[DATA SUPPLIED — start]

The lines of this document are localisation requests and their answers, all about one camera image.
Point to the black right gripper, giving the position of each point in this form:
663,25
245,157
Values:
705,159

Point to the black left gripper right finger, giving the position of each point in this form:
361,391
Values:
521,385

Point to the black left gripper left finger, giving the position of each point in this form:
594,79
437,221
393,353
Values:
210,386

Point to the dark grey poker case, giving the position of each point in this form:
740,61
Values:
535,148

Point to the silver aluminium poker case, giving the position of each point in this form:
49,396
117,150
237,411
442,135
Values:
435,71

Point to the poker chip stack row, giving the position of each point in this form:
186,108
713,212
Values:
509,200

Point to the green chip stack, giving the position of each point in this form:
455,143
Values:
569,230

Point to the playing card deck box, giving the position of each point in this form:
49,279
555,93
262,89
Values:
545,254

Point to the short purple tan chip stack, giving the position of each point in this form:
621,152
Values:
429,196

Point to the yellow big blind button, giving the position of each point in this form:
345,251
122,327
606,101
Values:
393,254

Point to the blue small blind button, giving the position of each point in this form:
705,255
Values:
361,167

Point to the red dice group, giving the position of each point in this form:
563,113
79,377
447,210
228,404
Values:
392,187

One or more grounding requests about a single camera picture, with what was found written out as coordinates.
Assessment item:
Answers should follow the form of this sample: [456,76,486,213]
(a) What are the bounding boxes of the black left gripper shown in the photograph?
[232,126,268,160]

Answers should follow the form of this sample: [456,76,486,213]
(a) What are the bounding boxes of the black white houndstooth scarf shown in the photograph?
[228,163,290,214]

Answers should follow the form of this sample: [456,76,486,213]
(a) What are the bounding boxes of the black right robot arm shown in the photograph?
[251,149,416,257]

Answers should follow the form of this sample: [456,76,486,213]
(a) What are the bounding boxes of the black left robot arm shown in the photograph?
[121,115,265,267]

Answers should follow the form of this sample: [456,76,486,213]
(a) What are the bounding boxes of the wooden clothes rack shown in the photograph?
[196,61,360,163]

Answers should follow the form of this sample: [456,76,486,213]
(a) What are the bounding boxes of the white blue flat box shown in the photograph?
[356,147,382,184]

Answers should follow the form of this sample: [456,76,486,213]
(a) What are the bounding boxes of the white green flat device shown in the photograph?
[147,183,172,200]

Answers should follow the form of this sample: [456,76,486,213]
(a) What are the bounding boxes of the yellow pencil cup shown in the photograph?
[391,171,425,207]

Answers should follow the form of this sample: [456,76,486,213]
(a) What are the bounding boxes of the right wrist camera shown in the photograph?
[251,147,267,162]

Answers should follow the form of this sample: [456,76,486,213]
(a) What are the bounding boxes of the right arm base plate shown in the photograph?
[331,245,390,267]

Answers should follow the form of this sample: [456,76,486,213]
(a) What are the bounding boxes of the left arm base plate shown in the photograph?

[DATA SUPPLIED — finish]

BRIEF
Only lines that contain "stack" are needed, so copy each of them from the data.

WRITTEN RESPONSE
Point to the poker chip stack row, giving the position of each point in this form:
Point to the green chip stack, giving the position of each point in this form:
Point to the short purple tan chip stack, giving the position of each point in this form:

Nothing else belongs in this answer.